> Like, the people who tend (no offense) to be the most literal, black and white thinkers get exposed to art and instead of processing it as the output of human creativity, they start to imagine that it's desirable or even real.
Why can't you process their fantasizing about it as an output of human creativity?
No, it doesn't seem very creative to me.
I don't think I've ever sounded so cynical in my life, but something about the way sci-fi fandom bleeds into real science really makes me deeply uncomfortable.
cynicism and critique are comfortable positions imo. i appreciate the relatively newfound cultural shift back towards earnestness (although i can already feel the pendulum starting to swing back)
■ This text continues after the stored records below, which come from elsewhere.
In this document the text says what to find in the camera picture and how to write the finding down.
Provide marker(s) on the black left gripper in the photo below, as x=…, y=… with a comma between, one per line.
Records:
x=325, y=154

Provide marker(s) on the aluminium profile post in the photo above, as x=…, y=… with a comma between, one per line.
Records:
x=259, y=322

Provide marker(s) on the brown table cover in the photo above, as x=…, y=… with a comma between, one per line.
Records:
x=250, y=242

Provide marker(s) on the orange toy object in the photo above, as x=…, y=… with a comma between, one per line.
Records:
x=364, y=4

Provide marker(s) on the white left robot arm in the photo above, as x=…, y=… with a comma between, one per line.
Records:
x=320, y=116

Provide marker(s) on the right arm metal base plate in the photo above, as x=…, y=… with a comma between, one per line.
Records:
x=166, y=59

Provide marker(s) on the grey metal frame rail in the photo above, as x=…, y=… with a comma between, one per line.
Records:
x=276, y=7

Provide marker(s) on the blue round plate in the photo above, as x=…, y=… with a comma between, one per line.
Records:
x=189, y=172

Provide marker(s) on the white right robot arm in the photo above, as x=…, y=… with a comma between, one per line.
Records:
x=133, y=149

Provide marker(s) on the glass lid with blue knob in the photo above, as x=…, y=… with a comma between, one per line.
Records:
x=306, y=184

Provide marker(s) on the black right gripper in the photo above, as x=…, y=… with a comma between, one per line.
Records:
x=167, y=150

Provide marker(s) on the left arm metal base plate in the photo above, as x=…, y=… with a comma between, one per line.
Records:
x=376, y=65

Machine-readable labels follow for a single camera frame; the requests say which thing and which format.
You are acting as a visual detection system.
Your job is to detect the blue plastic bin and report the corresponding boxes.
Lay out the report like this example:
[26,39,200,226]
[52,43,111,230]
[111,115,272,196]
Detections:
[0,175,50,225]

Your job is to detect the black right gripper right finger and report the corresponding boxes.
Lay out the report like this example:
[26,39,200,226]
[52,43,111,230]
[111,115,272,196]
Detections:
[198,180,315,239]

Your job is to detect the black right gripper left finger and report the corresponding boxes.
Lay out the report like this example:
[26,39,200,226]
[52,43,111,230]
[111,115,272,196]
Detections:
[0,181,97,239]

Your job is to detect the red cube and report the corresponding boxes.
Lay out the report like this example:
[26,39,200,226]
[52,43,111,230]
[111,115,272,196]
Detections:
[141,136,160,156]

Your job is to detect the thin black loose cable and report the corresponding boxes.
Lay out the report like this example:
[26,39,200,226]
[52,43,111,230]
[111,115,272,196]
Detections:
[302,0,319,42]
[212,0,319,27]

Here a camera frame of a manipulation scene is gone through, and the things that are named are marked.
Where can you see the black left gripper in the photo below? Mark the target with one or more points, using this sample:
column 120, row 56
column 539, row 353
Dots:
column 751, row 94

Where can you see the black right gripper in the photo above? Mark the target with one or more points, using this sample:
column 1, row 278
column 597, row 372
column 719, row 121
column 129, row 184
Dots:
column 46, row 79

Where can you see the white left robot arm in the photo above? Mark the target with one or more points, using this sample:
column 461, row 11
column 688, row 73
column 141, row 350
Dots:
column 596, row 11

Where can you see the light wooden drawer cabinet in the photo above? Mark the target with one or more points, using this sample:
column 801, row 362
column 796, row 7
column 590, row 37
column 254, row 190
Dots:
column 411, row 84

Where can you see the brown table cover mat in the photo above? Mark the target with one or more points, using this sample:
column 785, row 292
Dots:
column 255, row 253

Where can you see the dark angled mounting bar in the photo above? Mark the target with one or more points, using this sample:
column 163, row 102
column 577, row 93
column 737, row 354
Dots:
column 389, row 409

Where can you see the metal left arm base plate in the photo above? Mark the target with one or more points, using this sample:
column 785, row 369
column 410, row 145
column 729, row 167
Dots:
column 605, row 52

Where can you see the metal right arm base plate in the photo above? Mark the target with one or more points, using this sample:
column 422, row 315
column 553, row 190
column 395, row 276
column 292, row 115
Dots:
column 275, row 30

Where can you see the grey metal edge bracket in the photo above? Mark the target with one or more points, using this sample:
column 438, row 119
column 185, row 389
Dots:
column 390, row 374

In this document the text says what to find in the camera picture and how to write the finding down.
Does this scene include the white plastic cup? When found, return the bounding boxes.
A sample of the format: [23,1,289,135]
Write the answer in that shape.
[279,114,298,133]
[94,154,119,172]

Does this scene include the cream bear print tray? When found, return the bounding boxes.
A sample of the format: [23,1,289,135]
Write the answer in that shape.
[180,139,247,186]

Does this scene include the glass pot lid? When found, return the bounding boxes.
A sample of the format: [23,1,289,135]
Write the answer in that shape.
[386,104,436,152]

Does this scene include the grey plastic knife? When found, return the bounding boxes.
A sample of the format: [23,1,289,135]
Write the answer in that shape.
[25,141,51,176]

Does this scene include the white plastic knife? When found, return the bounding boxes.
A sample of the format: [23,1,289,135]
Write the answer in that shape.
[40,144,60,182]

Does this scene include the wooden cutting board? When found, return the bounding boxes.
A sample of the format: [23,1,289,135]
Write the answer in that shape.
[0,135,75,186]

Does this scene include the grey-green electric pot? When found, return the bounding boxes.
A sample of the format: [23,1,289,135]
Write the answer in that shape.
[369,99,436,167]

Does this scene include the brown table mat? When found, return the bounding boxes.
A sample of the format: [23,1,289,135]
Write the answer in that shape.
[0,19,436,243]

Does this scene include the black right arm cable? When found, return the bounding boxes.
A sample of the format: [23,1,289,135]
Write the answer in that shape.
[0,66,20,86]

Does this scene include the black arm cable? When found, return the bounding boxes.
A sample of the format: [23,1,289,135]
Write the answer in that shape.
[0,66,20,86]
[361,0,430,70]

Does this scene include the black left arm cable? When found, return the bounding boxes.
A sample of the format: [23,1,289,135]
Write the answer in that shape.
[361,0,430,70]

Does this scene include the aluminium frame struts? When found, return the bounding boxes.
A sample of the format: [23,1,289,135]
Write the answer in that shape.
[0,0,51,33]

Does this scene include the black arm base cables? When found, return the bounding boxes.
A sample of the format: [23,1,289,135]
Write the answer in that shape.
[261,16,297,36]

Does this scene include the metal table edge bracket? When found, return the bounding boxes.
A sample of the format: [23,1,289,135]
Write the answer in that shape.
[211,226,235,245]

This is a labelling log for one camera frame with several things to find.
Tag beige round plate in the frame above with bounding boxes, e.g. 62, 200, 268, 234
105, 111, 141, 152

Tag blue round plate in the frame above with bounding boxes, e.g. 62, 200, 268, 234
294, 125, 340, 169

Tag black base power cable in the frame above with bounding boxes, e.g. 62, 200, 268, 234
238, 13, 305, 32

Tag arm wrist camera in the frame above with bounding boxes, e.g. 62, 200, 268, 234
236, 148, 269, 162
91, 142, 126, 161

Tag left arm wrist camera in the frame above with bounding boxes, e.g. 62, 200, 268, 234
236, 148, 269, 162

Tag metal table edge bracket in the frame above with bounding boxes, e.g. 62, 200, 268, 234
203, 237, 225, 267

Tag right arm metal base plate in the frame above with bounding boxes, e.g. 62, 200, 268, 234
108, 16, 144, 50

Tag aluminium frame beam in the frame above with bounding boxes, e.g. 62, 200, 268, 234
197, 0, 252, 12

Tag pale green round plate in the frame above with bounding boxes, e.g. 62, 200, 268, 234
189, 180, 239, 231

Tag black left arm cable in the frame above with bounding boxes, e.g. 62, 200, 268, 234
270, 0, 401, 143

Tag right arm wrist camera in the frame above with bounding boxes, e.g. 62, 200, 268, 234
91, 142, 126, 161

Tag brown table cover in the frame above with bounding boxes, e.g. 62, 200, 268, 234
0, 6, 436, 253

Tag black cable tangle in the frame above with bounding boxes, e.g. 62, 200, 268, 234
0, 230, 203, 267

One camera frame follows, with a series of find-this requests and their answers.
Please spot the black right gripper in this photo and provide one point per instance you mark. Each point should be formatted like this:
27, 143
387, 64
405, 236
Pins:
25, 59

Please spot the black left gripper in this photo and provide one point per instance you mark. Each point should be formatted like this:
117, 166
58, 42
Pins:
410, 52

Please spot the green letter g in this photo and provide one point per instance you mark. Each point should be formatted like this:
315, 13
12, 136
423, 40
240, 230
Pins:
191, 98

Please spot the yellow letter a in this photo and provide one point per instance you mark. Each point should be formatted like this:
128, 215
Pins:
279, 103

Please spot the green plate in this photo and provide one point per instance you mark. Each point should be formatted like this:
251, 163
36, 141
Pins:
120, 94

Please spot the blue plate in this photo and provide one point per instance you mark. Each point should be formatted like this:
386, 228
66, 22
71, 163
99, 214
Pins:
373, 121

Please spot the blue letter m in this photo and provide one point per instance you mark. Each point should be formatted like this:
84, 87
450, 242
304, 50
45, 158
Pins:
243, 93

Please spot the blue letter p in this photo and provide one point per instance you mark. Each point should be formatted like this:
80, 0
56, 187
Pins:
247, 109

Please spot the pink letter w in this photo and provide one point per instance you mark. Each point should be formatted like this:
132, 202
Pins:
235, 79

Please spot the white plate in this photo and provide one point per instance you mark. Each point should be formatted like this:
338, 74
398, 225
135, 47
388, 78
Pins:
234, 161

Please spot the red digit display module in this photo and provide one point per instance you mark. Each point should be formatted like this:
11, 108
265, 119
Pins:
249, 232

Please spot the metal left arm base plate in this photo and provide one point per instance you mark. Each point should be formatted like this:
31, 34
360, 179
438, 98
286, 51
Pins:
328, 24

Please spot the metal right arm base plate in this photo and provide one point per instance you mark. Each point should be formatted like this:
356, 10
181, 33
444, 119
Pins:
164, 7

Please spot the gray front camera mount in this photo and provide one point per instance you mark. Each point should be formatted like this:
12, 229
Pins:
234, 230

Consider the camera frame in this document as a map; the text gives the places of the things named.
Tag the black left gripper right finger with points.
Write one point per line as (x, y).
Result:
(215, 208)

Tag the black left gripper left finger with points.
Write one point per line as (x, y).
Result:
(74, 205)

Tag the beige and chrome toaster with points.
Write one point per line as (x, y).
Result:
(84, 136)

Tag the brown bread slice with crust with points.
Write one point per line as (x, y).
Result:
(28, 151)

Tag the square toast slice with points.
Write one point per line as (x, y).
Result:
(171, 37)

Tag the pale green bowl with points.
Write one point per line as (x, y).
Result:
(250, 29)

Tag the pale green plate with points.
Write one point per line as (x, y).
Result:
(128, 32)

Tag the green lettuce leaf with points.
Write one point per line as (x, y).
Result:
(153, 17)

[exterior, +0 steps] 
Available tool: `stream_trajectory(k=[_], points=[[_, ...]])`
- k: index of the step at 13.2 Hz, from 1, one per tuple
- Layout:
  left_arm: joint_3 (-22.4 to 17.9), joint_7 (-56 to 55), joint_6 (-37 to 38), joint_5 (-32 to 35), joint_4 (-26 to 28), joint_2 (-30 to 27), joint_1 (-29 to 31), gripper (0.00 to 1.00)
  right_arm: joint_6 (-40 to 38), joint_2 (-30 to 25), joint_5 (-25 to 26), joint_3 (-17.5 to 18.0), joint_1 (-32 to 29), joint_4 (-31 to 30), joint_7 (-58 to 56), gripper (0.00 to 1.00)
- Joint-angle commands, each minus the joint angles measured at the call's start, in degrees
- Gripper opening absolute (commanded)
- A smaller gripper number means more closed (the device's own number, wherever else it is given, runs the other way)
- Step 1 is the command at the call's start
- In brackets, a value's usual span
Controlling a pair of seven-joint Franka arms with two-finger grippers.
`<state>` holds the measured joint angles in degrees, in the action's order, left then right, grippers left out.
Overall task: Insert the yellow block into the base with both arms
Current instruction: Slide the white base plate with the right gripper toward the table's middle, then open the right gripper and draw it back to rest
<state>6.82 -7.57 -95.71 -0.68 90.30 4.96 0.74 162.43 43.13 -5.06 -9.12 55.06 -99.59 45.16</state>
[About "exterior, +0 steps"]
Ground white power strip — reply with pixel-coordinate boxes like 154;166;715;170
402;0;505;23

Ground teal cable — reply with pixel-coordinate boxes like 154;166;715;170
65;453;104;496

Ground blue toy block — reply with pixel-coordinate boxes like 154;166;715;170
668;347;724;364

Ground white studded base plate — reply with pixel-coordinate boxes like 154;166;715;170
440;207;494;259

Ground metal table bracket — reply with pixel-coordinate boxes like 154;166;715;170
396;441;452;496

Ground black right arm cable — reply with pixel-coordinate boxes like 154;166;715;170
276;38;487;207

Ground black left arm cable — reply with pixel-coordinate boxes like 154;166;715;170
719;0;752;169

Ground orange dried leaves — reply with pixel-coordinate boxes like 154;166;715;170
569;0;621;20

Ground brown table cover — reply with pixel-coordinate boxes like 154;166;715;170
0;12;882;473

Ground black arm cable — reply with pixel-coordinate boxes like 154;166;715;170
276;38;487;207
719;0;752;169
I generally see myself as an earnest person, but some kinds of earnestness read as cynical to me.
skimming your comment history, to me you seem very comfortable occupying the sociocultural critic position which is to some degree inherently cynical imo. i say that because i also recognize it in myself
Yeah, but I'm only cynical in relation to what I see as the orthodoxies of the kind of people who post on HN.
When I say it like that, it sounds pathetic. And in fact, it is. Yet, here we are.
> No, it doesn't seem very creative to me.
You don't think exploring a problem/possibility space (heh) that is probably unobtainable is an effort in creativity?
It is creative as long as you acknowledge it's unobtainable. But in threads like this, fantasy and reality tend to blur.